Not every successful entrepreneur can relate their past experiences, and efficiently share their insights. As such, they won’t be able to sell you the solutions your company wants.
You will look out for those who listen to your questions, appreciate them and are passionate about helping you solve the issues by focusing on the journeys they’ve experienced over the years.
So how do you find a mentor?
Our best way to find a mentor is by developing genuine relationships with people you admire in your profession. Using social activities and meetings, and have lunch or a cup of coffee with the people you’re looking for. Strive to stay in touch — even though your paths take you in separate directions.
Alternatively, you can find the furnace of experience as your mentor and source advice and knowledge from online influencers if you can gather enough discipline. That could work, of course, but a personal relationship with a mentor offers much more substance in the form of feedback and one-on-one interactions that will fuel your desire to succeed.

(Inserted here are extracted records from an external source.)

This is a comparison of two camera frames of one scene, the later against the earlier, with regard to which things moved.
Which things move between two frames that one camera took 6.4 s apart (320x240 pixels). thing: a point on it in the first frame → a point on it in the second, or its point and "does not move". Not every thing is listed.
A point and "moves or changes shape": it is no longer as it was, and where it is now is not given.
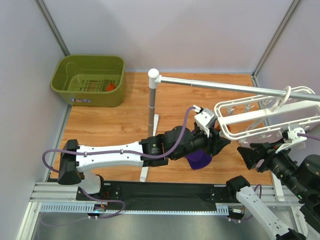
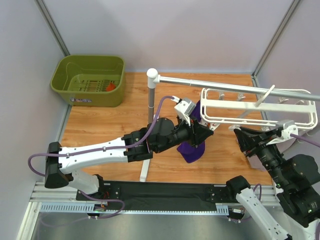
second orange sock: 111,86 does not move
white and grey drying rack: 154,78 does not move
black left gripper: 214,141 → 194,133
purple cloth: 199,159 moves or changes shape
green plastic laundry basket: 90,80 does not move
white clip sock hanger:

Start by giving and getting guidance, and when you get a good result from the advice you got, thank people. Often, a mentor is searching for something out of this relationship … sometimes the joy of seeing someone they are helping to accomplish great things.
If you feel that the person in front of you is a good fit, take the next step and offer more formal mentoring. Ask them to mentor you, and describe the shape that this partnership should take: the ways you communicate, the pace, and the goals you share.
Follow the rules of conduct:
- Keep confidentiality
- Be diplomatic during meetings
- Respect your mentor’s time
- Know your objectives
Stay in Touch and Communicate key Career Developments
After the last session your friendship with your mentor does not necessarily evaporate. Stay in touch by inquiring about their company and keeping them updated on your career growth. Relationships with best mentors are the ones that last a lifetime.
Some of the most popular mentees, including Tim Cook and Steve Jobs of Apple or Satya Nadella and Bill Gates of Microsoft, worked alongside their mentors for decades before receiving the torch to lead their mentor’s business.
Never stop giving back, and sharing informative and inspiring insights and findings. The best way to cultivate a lasting friendship is to enrich your relationship and to repay your mentor for their selfless gift of wisdom.